- Born: 1961 (age 64–65) Barefield, County Clare, Ireland
- Occupation: Talent agent
- Years active: 1988–present
- Children: 3

= Hylda Queally =

Irish talent agent

Hylda Queally (born 1961) is an Irish talent agent in the Hollywood film industry. She is an agent for a number of major actresses such as Kate Winslet, Cate Blanchett, Marion Cotillard, Michelle Williams, Lupita Nyong'o, Penélope Cruz, Noomi Rapace, Jessica Chastain, Brit Marling, Daisy Ridley and Elizabeth Debicki. She has been ranked by Elle and other publications as one of the most powerful women in Hollywood.

==Early years==
Queally was born in 1961 in Barefield in County Clare, Ireland. She was inspired by her father, a set dancer. Queally has two younger siblings, a brother, Raymond, and a sister, Stephanie. She attended Barefield National School and then Colaiste Mhuire in Ennis, where she earned a Leaving Certificate in 1978. Queally subsequently worked as a banker for AIB and for Aer Rianta at Shannon.

==Career==
Queally emigrated to the US in 1989. She initially joined Triad Artists then the William Morris Agency. In early 1999, she became the Senior Vice-President and North American head of William Morris. She joined Creative Artists Agency (CAA) in 2004, and is employed or has been employed as an agent by actors such as Kate Winslet, Cate Blanchett, Marion Cotillard, Michelle Williams, Matthias Schoenaerts, Lupita Nyong'o, Noomi Rapace, Lily-Rose Depp, Bérénice Bejo, Mélanie Laurent, Hilary Swank, Brad Pitt, Penélope Cruz, Daisy Ridley, William Hurt, Robin Wright, Joseph Fiennes, Frances McDormand, John Malkovich, Nigel Hawthorne, Miranda Richardson, Rufus Sewell, Eddie Izzard, Mathieu Amalric, Sam Riley, Tom Sturridge, Ben Wishaw, Katie Holmes, Robson Green, Rose Byrne and Elizabeth Debicki.

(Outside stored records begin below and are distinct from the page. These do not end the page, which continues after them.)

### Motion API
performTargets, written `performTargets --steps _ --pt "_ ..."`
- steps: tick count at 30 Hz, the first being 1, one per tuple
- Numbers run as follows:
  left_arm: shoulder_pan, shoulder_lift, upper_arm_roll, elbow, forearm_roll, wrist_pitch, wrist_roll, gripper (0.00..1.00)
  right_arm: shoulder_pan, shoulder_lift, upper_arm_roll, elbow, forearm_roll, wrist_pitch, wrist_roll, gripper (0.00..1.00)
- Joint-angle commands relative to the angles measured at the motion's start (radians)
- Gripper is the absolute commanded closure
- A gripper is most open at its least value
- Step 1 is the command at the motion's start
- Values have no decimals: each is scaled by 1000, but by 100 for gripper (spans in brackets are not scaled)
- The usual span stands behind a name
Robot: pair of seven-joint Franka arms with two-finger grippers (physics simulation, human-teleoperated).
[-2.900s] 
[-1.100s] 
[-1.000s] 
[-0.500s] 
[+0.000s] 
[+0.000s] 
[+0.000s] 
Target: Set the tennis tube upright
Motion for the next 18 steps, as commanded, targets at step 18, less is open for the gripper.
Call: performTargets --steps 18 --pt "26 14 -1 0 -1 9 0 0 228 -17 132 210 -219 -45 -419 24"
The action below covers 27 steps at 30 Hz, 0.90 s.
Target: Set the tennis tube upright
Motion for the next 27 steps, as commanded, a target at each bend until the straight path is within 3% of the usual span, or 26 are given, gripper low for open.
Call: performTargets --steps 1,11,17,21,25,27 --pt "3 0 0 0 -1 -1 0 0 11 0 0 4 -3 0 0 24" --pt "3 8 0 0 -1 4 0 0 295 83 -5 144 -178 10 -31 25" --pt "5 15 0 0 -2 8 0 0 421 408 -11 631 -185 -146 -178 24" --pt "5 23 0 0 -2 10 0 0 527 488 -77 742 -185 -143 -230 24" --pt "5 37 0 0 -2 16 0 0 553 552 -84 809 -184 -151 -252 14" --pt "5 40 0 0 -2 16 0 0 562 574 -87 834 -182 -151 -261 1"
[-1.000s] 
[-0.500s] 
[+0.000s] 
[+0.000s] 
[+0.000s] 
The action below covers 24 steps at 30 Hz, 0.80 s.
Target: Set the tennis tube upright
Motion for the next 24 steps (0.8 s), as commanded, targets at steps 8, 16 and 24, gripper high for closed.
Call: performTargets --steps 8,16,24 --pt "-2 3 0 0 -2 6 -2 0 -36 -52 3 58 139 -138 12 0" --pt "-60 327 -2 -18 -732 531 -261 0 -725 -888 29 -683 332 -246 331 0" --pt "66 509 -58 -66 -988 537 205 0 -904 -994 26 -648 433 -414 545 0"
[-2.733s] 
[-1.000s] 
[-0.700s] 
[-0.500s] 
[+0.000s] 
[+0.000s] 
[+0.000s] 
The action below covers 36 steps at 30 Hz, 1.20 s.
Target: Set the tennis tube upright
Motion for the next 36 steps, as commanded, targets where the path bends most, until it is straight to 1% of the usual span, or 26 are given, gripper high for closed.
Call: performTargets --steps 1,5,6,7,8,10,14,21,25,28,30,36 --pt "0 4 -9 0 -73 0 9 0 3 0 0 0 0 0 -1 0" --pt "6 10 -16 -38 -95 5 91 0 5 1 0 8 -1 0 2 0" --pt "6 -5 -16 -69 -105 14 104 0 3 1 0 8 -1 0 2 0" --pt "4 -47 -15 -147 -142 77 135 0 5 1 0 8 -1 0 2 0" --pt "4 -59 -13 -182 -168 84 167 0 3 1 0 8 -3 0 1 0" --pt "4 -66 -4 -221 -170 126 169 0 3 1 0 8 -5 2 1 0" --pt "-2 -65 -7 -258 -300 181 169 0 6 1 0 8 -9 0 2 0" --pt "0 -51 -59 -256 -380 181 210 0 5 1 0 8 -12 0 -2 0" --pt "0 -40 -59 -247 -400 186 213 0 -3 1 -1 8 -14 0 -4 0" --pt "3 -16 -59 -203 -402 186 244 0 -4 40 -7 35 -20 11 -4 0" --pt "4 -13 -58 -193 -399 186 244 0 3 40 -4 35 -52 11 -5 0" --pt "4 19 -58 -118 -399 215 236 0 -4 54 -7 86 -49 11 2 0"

Queally discovered actresses such as Elena Anaya (The Skin I Live In), Jessica Chastain (The Tree of Life and Take Shelter) and Brit Marling, writer and actor of Sound of My Voice and Another Earth.

Elle magazine has named Queally as one of the most powerful women in Hollywood several years running, and in 2011 The Hollywood Reporter ranked her 52nd in the women's power 100 list.

In 2016, she received the Sue Mengers Award, an award for excellence in artist representation from Women in Film presented by Cate Blanchett at Women in Film Crystal + Lucy Awards.

==Personal life==
Queally lives in Pacific Palisades in the Westside region of Los Angeles, with her husband, Brad, a computer engineer and musician, and their three children.